To identify transzonal projections (TZPs) rich in actin filaments, fluorescence microscopy was performed as previously described [21, 23]. Briefly, oocytes surrounded by CCs or MGCs were mechanically denuded. The DOs were washed twice with PBS-PVA and fixed in 4% paraformaldehyde in PBS-PVA for 60 min. After washing twice with PBS-PVA, fixed oocytes were stored in PBS-PVA containing 1 mg/ml bovine serum albumin (BSA) (PBS-PVA-BSA) at 4°C overnight. The oocytes were then incubated with Alexa Fluor 488 conjugated phalloidin (8.25 nM in PBS-PVA-BSA; Cat. No. A12379; Molecular Probes, Eugene, OR, USA) at 38.5°C under a controlled atmosphere (5% CO₂ in air) for 90 min. The cells were washed three times for 15 min each in PBS-PVA-BSA and mounted on glass slides with ProLong Gold antifade reagent with DAPI (Cat. No. P36931; Molecular Probes). The TZPs were visualized using a confocal laser scanning microscope (FV1000-KDM; Olympus Corporation). The number of visible actin-based TZPs that penetrated the zona pellucida and reached the oocyte surface was counted in the widest oocyte section.

In vitro growth culture of complexes

In vitro growth culture of DO+GCs and DO+MGCs (24 h after denudation and 24 h of reconstruction) was performed on Millicell inserts, as described above, for 12 days (total of 14 days). As the control, groups of 9–14 OCGCs collected from early antral follicles from at least 7 biological replicates were cultured for 14 days on Millicell inserts placed in Petri dishes (Falcon No. 351008) under the same conditions at 38.5°C with a controlled humidified atmosphere of 5% O₂, 5% CO₂, and 90% N₂ for 7 days, followed by an atmosphere of 5% CO₂ in air for 7 days [25]. Formation of antrum-like structures by the complexes was examined daily by identifying the visible spaces surrounded by somatic cells.

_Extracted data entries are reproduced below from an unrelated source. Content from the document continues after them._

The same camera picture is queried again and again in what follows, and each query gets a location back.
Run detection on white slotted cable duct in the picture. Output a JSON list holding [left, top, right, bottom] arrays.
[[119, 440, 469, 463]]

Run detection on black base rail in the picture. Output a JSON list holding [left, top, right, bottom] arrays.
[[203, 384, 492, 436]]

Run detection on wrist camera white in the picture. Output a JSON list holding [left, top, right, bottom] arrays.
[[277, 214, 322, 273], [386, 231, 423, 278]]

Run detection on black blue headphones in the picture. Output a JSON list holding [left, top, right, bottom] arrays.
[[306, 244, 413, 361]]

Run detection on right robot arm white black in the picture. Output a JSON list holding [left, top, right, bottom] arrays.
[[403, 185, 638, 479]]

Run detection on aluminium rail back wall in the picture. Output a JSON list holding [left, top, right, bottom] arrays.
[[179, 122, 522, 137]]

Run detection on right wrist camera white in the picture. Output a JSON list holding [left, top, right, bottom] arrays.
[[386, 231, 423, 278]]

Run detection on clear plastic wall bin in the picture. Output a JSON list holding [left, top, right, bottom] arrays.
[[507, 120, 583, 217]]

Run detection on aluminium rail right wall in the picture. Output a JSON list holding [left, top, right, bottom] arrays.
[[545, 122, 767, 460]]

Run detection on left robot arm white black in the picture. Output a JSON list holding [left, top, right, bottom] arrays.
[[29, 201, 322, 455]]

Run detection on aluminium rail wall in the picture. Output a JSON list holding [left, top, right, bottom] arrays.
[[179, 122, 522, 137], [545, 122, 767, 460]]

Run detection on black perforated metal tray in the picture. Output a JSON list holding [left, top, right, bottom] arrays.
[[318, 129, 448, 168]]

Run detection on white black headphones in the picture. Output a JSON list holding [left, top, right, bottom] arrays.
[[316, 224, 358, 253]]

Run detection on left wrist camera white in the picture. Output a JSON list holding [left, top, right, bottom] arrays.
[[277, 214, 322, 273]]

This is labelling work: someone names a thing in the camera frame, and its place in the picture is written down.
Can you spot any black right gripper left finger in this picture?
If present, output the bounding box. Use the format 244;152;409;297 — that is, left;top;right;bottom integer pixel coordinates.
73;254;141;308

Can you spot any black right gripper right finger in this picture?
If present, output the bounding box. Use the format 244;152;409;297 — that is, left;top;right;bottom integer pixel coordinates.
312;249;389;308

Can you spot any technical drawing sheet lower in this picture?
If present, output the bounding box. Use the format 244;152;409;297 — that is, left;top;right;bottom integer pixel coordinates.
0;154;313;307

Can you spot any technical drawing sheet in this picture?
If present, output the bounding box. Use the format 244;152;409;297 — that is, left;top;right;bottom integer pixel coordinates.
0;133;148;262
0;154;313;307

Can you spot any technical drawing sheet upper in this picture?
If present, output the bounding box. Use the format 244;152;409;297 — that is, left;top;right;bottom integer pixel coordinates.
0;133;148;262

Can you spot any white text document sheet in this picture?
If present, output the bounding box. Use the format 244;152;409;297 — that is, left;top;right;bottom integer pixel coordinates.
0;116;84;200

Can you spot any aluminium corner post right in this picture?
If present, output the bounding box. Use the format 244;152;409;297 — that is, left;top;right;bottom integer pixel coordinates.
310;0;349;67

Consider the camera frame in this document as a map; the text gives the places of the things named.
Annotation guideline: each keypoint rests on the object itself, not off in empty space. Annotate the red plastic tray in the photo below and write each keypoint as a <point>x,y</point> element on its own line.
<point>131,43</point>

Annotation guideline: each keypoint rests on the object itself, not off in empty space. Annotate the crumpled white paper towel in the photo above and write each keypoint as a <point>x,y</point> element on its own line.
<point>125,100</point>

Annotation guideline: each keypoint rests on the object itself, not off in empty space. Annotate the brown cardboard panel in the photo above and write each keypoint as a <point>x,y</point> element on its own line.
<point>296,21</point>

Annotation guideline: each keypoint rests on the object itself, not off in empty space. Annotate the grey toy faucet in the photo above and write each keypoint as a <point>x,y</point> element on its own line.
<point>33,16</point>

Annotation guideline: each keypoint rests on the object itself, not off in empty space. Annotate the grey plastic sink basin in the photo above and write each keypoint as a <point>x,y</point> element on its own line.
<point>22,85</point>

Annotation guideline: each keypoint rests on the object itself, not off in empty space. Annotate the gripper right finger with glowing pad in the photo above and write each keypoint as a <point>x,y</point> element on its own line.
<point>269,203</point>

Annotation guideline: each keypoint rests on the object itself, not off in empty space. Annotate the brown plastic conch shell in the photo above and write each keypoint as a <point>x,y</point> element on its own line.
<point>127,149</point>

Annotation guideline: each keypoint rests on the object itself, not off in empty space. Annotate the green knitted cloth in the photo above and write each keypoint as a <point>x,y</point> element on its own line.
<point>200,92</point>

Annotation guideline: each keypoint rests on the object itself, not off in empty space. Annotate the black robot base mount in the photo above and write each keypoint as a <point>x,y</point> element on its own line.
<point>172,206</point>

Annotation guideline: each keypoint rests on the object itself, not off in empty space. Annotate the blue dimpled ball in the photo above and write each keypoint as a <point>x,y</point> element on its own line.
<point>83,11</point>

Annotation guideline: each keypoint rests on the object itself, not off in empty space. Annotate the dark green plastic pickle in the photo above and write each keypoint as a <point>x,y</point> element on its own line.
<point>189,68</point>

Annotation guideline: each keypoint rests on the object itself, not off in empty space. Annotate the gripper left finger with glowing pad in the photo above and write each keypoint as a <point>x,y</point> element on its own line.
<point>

Complexes with cytoplasmic degenerative oocytes, detachment of somatic cells from the zona pellucida, and collapsed complexes were classified as disintegrated complexes, whereas all others were regarded as complexes that maintained their integrity.

After culture, the diameters of the oocytes were measured as described above. Some oocytes were mechanically denuded to examine the number of TZPs or stages of meiosis. The number of TZPs was determined as described above. To assess the meiotic stage, the oocytes were fixed in acetic acid-ethanol (1:3) and stained with 1% (w/v) aceto-orcein (FUJIFILM Wako Pure Chemical Corporation). The stages of meiotic division were assessed using Nomarski interference microscopy. Oocytes are classified based on the morphology of the chromatin and nuclear envelope [21, 26, 27]. The oocyte stages before meiotic resumption were classified as filamentous chromatin (FC), stringy chromatin (SC), and germinal vesicle I–IV (GV I–IV). After the resumption of meiosis, the stages were classified as early diakinesis (ED), late diakinesis (LD), metaphase I (MI), anaphase I and telophase I (AI-TI), and metaphase II (MII). Oocytes with cytoplasmic or nuclear abnormalities were considered degenerate. The meiotic stages of oocytes collected from the late antral follicles were also examined and served as in vivo controls.

In vitro maturation culture of complexes

DO+GCs, DO+MGCs, and OCGCs that maintained their integrity after in vitro growth culture were used to analyze in vitro maturation, as described previously [21, 22]. OCGCs collected from early and late antral follicles were matured and served as in vivo controls. Briefly, complexes were cultured in 50 µl microdrops of maturation medium covered with paraffin oil at 38.5°C under a controlled atmosphere (5% CO₂ in air) for 22 h. Each microdrop contained three to five complexes collected from at least four biological replicates. The maturation medium was TCM-199 (Nissui Pharmaceutical) supplemented with 10% (v/v) FBS, 0.1 mg/ml sodium pyruvate (Nacalai Tesque, Kyoto, Japan), 2.2 mg/ml sodium bicarbonate, 0.08 mg/ml kanamycin sulfate, and 0.1 IU/ml human menopausal gonadotropin (Aska Pharmaceutical, Tokyo, Japan).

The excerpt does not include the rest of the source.